**Exercise:**
The records below must be output exactly, with no images carried over.

[Records from a dataset]

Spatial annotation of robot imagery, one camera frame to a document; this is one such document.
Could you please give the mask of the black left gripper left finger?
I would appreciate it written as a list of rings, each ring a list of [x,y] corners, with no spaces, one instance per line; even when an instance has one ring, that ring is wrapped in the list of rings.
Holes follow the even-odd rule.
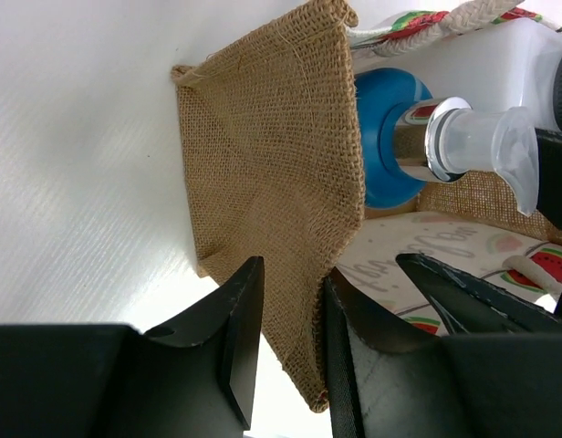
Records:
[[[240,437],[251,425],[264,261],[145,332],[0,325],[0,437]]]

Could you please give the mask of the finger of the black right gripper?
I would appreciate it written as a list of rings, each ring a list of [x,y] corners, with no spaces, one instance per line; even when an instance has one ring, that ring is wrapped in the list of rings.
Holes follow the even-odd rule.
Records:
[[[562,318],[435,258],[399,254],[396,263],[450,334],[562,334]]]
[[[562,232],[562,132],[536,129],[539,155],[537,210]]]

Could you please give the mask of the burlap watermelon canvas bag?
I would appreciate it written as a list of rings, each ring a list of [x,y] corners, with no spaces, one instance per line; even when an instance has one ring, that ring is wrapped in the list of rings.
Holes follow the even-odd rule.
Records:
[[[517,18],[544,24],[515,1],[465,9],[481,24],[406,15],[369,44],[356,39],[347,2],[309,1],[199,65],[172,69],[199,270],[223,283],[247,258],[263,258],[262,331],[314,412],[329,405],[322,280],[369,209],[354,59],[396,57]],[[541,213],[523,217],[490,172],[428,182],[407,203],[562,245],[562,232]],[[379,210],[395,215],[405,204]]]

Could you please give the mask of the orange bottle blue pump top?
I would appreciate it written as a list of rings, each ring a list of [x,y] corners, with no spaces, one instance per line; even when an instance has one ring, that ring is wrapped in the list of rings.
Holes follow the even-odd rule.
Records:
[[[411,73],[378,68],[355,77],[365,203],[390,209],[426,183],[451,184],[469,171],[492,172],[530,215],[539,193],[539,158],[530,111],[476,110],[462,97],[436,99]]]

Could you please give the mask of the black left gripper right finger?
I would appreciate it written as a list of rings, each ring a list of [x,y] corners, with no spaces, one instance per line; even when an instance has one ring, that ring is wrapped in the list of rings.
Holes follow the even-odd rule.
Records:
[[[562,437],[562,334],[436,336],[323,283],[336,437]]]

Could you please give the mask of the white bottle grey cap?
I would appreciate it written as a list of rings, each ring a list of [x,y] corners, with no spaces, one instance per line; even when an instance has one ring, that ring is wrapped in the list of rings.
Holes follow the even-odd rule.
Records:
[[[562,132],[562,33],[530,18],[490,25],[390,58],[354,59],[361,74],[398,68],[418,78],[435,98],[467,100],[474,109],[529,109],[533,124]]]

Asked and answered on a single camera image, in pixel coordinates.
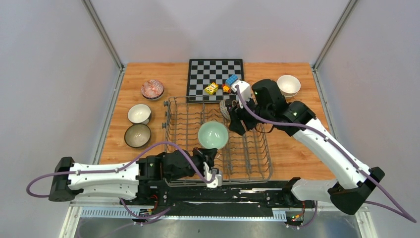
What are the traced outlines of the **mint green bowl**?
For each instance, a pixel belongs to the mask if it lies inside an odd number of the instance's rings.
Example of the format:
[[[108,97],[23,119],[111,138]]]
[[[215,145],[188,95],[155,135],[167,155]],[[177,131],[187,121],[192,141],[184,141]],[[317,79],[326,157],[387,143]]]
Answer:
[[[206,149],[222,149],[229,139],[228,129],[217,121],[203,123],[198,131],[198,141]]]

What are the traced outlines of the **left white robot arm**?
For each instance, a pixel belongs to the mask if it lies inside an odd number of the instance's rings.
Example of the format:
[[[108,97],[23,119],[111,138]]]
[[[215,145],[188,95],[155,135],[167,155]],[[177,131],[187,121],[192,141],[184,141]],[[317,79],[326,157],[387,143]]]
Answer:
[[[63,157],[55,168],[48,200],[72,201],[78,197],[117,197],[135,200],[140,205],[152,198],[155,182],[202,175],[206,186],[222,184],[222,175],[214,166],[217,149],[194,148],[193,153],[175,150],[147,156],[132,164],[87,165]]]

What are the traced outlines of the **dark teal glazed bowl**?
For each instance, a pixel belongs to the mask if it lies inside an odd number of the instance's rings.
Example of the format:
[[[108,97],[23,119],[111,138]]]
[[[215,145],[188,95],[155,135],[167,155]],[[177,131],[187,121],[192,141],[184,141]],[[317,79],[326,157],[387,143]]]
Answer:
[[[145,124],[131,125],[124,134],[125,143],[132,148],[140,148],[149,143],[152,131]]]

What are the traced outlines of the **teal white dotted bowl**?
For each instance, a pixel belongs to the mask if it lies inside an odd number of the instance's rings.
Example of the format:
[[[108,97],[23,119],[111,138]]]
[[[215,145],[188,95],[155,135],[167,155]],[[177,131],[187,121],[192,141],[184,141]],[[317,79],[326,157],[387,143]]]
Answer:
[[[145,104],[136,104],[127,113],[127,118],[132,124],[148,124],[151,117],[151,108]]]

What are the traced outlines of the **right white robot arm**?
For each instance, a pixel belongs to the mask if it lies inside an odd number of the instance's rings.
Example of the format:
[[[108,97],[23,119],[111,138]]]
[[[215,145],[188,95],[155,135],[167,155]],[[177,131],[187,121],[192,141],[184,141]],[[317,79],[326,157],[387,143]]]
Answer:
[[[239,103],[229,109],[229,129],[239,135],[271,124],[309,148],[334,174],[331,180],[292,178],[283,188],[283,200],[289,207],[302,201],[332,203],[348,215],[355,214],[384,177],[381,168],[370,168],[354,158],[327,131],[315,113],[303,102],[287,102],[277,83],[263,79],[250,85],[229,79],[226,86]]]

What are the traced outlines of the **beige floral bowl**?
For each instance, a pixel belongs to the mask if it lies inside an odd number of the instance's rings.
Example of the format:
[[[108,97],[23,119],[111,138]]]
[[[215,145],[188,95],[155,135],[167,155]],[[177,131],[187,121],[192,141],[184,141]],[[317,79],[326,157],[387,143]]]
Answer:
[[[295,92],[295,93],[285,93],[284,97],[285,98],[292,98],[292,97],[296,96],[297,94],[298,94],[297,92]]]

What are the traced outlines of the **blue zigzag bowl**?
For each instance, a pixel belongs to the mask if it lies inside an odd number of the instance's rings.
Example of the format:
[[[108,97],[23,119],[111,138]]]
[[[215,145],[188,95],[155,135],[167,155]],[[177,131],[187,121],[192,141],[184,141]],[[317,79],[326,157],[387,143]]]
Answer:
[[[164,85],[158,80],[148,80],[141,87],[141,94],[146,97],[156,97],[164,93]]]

**Reply:**
Spatial annotation of robot imagery, one camera frame to a document; this is one such document.
Could you please give the mask of the black left gripper left finger?
I would appreciate it written as a list of rings, each ring a list of [x,y] corners, with no spaces, one instance per line; even when an instance has one ring, that ring is wrapped in the list of rings.
Holes follow the even-odd rule.
Records:
[[[240,437],[251,425],[264,261],[145,332],[0,325],[0,437]]]

Could you please give the mask of the finger of the black right gripper?
I would appreciate it written as a list of rings, each ring a list of [x,y] corners, with no spaces, one instance per line; even when an instance has one ring, that ring is wrapped in the list of rings.
Holes follow the even-odd rule.
Records:
[[[562,318],[435,258],[399,254],[396,263],[450,334],[562,334]]]
[[[562,232],[562,132],[536,129],[539,155],[537,210]]]

Could you please give the mask of the burlap watermelon canvas bag?
I would appreciate it written as a list of rings, each ring a list of [x,y] corners, with no spaces, one instance per line; even when an instance has one ring, that ring is wrapped in the list of rings.
Holes follow the even-odd rule.
Records:
[[[517,18],[544,24],[515,1],[465,9],[481,24],[406,15],[369,44],[356,39],[347,2],[309,1],[199,65],[172,69],[199,270],[223,283],[247,258],[263,258],[262,331],[314,412],[329,405],[322,280],[369,209],[354,59],[396,57]],[[541,213],[523,217],[490,172],[428,182],[407,203],[562,245],[562,232]],[[379,210],[395,215],[405,204]]]

Could you please give the mask of the orange bottle blue pump top?
I would appreciate it written as a list of rings, each ring a list of [x,y] corners, with no spaces, one instance per line; even when an instance has one ring, that ring is wrapped in the list of rings.
Holes follow the even-odd rule.
Records:
[[[411,73],[378,68],[355,77],[365,203],[390,209],[426,183],[451,184],[469,171],[492,172],[530,215],[539,193],[539,158],[530,111],[476,110],[462,97],[436,99]]]

Could you please give the mask of the black left gripper right finger?
I would appreciate it written as a list of rings, each ring a list of [x,y] corners, with no spaces, one instance per line; even when an instance has one ring, that ring is wrapped in the list of rings.
Holes follow the even-odd rule.
Records:
[[[562,437],[562,334],[436,336],[323,283],[336,437]]]

Could you please give the mask of the white bottle grey cap?
I would appreciate it written as a list of rings, each ring a list of [x,y] corners, with no spaces, one instance per line; even when an instance has one ring, that ring is wrapped in the list of rings.
Holes follow the even-odd rule.
Records:
[[[562,132],[562,33],[530,18],[490,25],[390,58],[354,59],[361,74],[398,68],[418,78],[435,98],[467,100],[474,109],[529,109],[533,124]]]

Asked and answered on a single camera image, in pixel coordinates.
What are the traced outlines of the **mint green bowl**?
For each instance, a pixel belongs to the mask if it lies inside an odd number of the instance's rings.
Example of the format:
[[[108,97],[23,119],[111,138]]]
[[[215,145],[188,95],[155,135],[167,155]],[[177,131],[187,121],[192,141],[184,141]],[[317,79],[326,157],[387,143]]]
Answer:
[[[206,149],[222,149],[229,139],[228,129],[217,121],[203,123],[198,131],[198,141]]]

What are the traced outlines of the **left white robot arm**?
For each instance, a pixel belongs to the mask if it lies inside an odd number of the instance's rings.
Example of the format:
[[[108,97],[23,119],[111,138]]]
[[[215,145],[188,95],[155,135],[167,155]],[[177,131],[187,121],[192,141],[184,141]],[[317,79],[326,157],[387,143]]]
Answer:
[[[63,157],[55,168],[48,200],[72,201],[78,197],[117,197],[135,200],[140,205],[152,198],[155,182],[202,175],[206,186],[222,184],[222,175],[214,166],[217,149],[194,148],[193,153],[175,150],[147,156],[132,164],[87,165]]]

What are the traced outlines of the **dark teal glazed bowl**?
For each instance, a pixel belongs to the mask if it lies inside an odd number of the instance's rings.
Example of the format:
[[[108,97],[23,119],[111,138]]]
[[[215,145],[188,95],[155,135],[167,155]],[[177,131],[187,121],[192,141],[184,141]],[[317,79],[326,157],[387,143]]]
Answer:
[[[145,124],[131,125],[124,134],[125,143],[132,148],[140,148],[149,143],[152,131]]]

What are the traced outlines of the **teal white dotted bowl**?
For each instance, a pixel belongs to the mask if it lies inside an odd number of the instance's rings.
Example of the format:
[[[108,97],[23,119],[111,138]]]
[[[215,145],[188,95],[155,135],[167,155]],[[177,131],[187,121],[192,141],[184,141]],[[317,79],[326,157],[387,143]]]
Answer:
[[[145,104],[136,104],[127,113],[127,118],[132,124],[148,124],[151,117],[151,108]]]

What are the traced outlines of the **right white robot arm**?
For each instance, a pixel belongs to the mask if it lies inside an odd number of the instance's rings.
Example of the format:
[[[108,97],[23,119],[111,138]]]
[[[215,145],[188,95],[155,135],[167,155]],[[177,131],[187,121],[192,141],[184,141]],[[317,79],[326,157],[387,143]]]
Answer:
[[[239,103],[229,109],[229,129],[239,135],[271,124],[309,148],[334,174],[331,180],[292,178],[283,188],[283,200],[289,207],[302,201],[332,203],[348,215],[355,214],[384,177],[381,168],[370,168],[354,158],[327,131],[315,113],[303,102],[287,102],[277,83],[263,79],[250,85],[229,79],[226,86]]]

What are the traced outlines of the **beige floral bowl**?
For each instance, a pixel belongs to the mask if it lies inside an odd number of the instance's rings.
Example of the format:
[[[108,97],[23,119],[111,138]]]
[[[215,145],[188,95],[155,135],[167,155]],[[177,131],[187,121],[192,141],[184,141]],[[317,79],[326,157],[387,143]]]
Answer:
[[[295,92],[295,93],[285,93],[284,97],[285,98],[292,98],[292,97],[296,96],[297,94],[298,94],[297,92]]]

What are the traced outlines of the **blue zigzag bowl**?
For each instance, a pixel belongs to the mask if it lies inside an odd number of the instance's rings.
Example of the format:
[[[108,97],[23,119],[111,138]]]
[[[215,145],[188,95],[155,135],[167,155]],[[177,131],[187,121],[192,141],[184,141]],[[317,79],[326,157],[387,143]]]
Answer:
[[[164,85],[158,80],[148,80],[141,87],[141,94],[146,97],[156,97],[164,93]]]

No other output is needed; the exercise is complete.